● **ABOUT THIS TASK**
An identical copy of the records below is the expected result.

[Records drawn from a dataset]
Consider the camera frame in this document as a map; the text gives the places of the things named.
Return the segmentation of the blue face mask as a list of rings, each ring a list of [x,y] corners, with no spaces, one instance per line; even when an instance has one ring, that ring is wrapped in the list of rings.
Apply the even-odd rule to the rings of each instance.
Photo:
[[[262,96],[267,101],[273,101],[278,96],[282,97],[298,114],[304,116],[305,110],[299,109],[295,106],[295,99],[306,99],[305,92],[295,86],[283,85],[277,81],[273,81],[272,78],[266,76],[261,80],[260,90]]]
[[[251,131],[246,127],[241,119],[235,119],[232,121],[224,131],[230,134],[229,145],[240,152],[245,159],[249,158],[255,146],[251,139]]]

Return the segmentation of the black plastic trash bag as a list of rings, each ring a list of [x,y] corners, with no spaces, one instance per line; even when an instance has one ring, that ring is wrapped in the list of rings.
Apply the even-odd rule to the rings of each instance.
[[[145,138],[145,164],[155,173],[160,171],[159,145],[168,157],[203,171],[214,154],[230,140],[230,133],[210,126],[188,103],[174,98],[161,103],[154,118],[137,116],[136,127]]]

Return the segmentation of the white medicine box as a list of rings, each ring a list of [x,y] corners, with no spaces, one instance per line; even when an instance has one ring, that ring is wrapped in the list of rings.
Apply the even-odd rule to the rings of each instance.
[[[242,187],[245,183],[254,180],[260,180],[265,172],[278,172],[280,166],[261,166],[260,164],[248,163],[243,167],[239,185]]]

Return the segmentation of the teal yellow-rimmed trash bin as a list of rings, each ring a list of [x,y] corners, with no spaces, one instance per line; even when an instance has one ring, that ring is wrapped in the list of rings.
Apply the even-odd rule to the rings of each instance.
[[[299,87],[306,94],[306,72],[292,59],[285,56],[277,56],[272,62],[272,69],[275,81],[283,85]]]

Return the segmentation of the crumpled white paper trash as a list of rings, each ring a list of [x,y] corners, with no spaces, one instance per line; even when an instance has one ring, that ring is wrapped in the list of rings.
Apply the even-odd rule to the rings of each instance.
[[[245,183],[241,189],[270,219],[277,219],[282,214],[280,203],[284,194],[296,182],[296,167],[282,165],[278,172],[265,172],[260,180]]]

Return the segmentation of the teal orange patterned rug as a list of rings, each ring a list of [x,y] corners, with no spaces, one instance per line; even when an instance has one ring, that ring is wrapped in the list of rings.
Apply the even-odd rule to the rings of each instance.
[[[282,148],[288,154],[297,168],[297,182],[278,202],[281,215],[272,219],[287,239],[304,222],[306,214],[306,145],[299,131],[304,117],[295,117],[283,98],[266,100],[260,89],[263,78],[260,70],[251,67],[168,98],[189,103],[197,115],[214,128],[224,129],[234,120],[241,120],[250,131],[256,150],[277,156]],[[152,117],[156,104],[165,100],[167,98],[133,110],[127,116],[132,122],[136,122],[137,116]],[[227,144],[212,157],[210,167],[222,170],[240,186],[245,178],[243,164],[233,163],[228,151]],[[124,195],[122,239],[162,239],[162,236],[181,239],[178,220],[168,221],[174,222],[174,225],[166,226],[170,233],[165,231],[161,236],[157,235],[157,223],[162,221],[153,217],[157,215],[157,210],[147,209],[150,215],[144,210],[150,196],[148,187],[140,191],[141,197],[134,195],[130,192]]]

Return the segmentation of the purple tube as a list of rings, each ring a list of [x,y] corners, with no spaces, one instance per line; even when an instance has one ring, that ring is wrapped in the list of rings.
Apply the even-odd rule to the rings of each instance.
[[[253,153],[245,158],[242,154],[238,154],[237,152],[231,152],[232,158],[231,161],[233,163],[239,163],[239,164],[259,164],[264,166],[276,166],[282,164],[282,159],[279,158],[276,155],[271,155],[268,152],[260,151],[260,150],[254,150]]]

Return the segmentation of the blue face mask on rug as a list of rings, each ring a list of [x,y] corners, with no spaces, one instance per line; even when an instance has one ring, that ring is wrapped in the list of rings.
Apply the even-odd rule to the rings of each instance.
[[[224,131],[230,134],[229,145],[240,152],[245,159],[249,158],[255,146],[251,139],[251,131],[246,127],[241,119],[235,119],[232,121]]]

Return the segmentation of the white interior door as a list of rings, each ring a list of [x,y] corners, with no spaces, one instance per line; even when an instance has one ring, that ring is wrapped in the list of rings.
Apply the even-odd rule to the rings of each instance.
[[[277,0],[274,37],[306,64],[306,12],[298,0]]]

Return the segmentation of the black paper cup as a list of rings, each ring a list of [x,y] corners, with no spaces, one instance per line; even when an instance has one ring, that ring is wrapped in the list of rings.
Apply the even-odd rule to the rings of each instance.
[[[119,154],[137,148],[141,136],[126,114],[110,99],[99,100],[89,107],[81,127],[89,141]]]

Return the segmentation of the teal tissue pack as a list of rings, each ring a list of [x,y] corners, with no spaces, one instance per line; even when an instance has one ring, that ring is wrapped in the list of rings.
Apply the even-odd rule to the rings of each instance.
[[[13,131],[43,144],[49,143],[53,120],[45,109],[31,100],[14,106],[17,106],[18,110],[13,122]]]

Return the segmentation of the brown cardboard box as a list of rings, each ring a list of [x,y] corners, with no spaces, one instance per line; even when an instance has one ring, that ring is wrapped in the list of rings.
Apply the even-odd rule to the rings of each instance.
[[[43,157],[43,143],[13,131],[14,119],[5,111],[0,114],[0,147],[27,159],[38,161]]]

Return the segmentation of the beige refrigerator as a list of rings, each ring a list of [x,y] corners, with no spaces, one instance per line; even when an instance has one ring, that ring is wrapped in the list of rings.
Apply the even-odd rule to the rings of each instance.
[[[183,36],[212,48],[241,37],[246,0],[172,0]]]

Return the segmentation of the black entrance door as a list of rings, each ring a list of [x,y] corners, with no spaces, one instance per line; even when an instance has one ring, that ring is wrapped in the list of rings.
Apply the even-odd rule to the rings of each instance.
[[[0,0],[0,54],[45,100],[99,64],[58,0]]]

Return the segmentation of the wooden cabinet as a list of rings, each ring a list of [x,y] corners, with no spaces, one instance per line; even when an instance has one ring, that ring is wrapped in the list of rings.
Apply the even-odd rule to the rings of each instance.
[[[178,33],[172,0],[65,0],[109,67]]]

● **TASK SOLUTION**
Consider the camera frame in this document as a map; the text gives the places of the things named.
Return the segmentation of the blue face mask as a list of rings, each ring a list of [x,y] corners, with no spaces, one instance per line; even when an instance has one ring, that ring is wrapped in the list of rings.
Apply the even-odd rule to the rings of each instance.
Photo:
[[[262,96],[267,101],[273,101],[278,96],[282,97],[298,114],[304,116],[305,110],[299,109],[295,106],[295,99],[306,99],[305,92],[295,86],[283,85],[277,81],[273,81],[272,78],[266,76],[261,80],[260,90]]]
[[[251,131],[246,127],[241,119],[235,119],[232,121],[224,131],[230,134],[229,145],[240,152],[245,159],[249,158],[255,146],[251,139]]]

Return the segmentation of the black plastic trash bag as a list of rings, each ring a list of [x,y] corners, with no spaces, one instance per line; even when an instance has one ring, that ring is wrapped in the list of rings.
Apply the even-odd rule to the rings of each instance.
[[[145,138],[145,164],[155,173],[160,171],[159,145],[168,157],[203,171],[214,154],[230,140],[230,133],[210,126],[188,103],[174,98],[161,103],[154,118],[137,116],[136,127]]]

Return the segmentation of the white medicine box as a list of rings, each ring a list of [x,y] corners, with no spaces, one instance per line; even when an instance has one ring, that ring is wrapped in the list of rings.
Apply the even-odd rule to the rings of each instance.
[[[242,187],[245,183],[254,180],[260,180],[265,172],[278,172],[280,166],[261,166],[260,164],[248,163],[243,167],[239,185]]]

Return the segmentation of the teal yellow-rimmed trash bin as a list of rings, each ring a list of [x,y] corners, with no spaces, one instance per line; even when an instance has one ring, that ring is wrapped in the list of rings.
Apply the even-odd rule to the rings of each instance.
[[[299,87],[306,94],[306,72],[292,59],[285,56],[277,56],[272,62],[272,69],[275,81],[283,85]]]

Return the segmentation of the crumpled white paper trash as a list of rings, each ring a list of [x,y] corners, with no spaces, one instance per line; even when an instance has one ring, that ring is wrapped in the list of rings.
Apply the even-odd rule to the rings of each instance.
[[[245,183],[241,189],[270,219],[277,219],[282,214],[280,203],[284,194],[296,182],[296,167],[282,165],[278,172],[265,172],[260,180]]]

Return the segmentation of the teal orange patterned rug as a list of rings, each ring a list of [x,y] corners, with no spaces, one instance per line; even when an instance has one ring, that ring is wrapped in the list of rings.
Apply the even-odd rule to the rings of each instance.
[[[282,148],[288,154],[297,168],[297,182],[278,202],[281,215],[272,219],[287,239],[304,222],[306,214],[306,145],[299,131],[304,117],[295,117],[283,98],[266,100],[260,89],[263,78],[260,70],[251,67],[168,98],[189,103],[197,115],[214,128],[224,129],[234,120],[241,120],[250,131],[256,150],[277,156]],[[152,117],[156,104],[165,100],[167,98],[133,110],[127,116],[132,122],[136,122],[137,116]],[[227,144],[212,157],[210,167],[222,170],[240,186],[245,178],[243,164],[233,163],[228,151]],[[124,195],[122,239],[162,239],[162,236],[181,239],[178,220],[168,221],[174,222],[174,225],[166,226],[170,233],[165,231],[161,236],[157,235],[157,223],[162,221],[153,217],[157,215],[157,210],[147,209],[150,215],[144,210],[150,196],[148,187],[140,191],[141,197],[134,195],[130,192]]]

Return the segmentation of the purple tube as a list of rings, each ring a list of [x,y] corners, with no spaces, one instance per line; even when an instance has one ring, that ring is wrapped in the list of rings.
Apply the even-odd rule to the rings of each instance.
[[[253,153],[245,158],[242,154],[238,154],[237,152],[231,152],[232,158],[231,161],[233,163],[239,163],[239,164],[259,164],[264,166],[276,166],[282,164],[282,159],[279,158],[276,155],[271,155],[268,152],[260,151],[260,150],[254,150]]]

Return the segmentation of the blue face mask on rug as a list of rings, each ring a list of [x,y] corners, with no spaces, one instance per line; even when an instance has one ring, that ring is wrapped in the list of rings.
Apply the even-odd rule to the rings of each instance.
[[[224,131],[230,134],[229,145],[240,152],[245,159],[249,158],[255,146],[251,139],[251,131],[246,127],[241,119],[235,119],[232,121]]]

Return the segmentation of the white interior door as a list of rings, each ring a list of [x,y] corners, with no spaces, one instance per line; even when an instance has one ring, that ring is wrapped in the list of rings.
Apply the even-odd rule to the rings of each instance.
[[[277,0],[274,37],[306,64],[306,12],[298,0]]]

Return the segmentation of the black paper cup as a list of rings, each ring a list of [x,y] corners, with no spaces, one instance per line; even when an instance has one ring, that ring is wrapped in the list of rings.
Apply the even-odd rule to the rings of each instance.
[[[119,154],[137,148],[141,136],[126,114],[110,99],[99,100],[89,107],[81,127],[89,141]]]

Return the segmentation of the teal tissue pack as a list of rings, each ring a list of [x,y] corners, with no spaces, one instance per line; even when an instance has one ring, that ring is wrapped in the list of rings.
Apply the even-odd rule to the rings of each instance.
[[[13,131],[43,144],[49,143],[53,120],[45,109],[31,100],[14,106],[17,106],[18,110],[13,122]]]

Return the segmentation of the brown cardboard box as a list of rings, each ring a list of [x,y] corners, with no spaces, one instance per line; even when an instance has one ring, that ring is wrapped in the list of rings.
Apply the even-odd rule to the rings of each instance.
[[[43,157],[43,143],[13,131],[14,119],[5,111],[0,114],[0,147],[27,159],[38,161]]]

Return the segmentation of the beige refrigerator as a list of rings, each ring a list of [x,y] corners, with no spaces, one instance per line; even when an instance has one ring, that ring is wrapped in the list of rings.
Apply the even-odd rule to the rings of each instance.
[[[183,36],[212,48],[241,37],[246,0],[172,0]]]

Return the segmentation of the black entrance door as a list of rings, each ring a list of [x,y] corners, with no spaces, one instance per line; even when an instance has one ring, that ring is wrapped in the list of rings.
Apply the even-odd rule to the rings of each instance.
[[[0,0],[0,54],[45,100],[99,64],[58,0]]]

Return the segmentation of the wooden cabinet as a list of rings, each ring a list of [x,y] corners, with no spaces, one instance per line; even when an instance has one ring, that ring is wrapped in the list of rings.
Apply the even-odd rule to the rings of each instance.
[[[178,33],[172,0],[65,0],[109,67]]]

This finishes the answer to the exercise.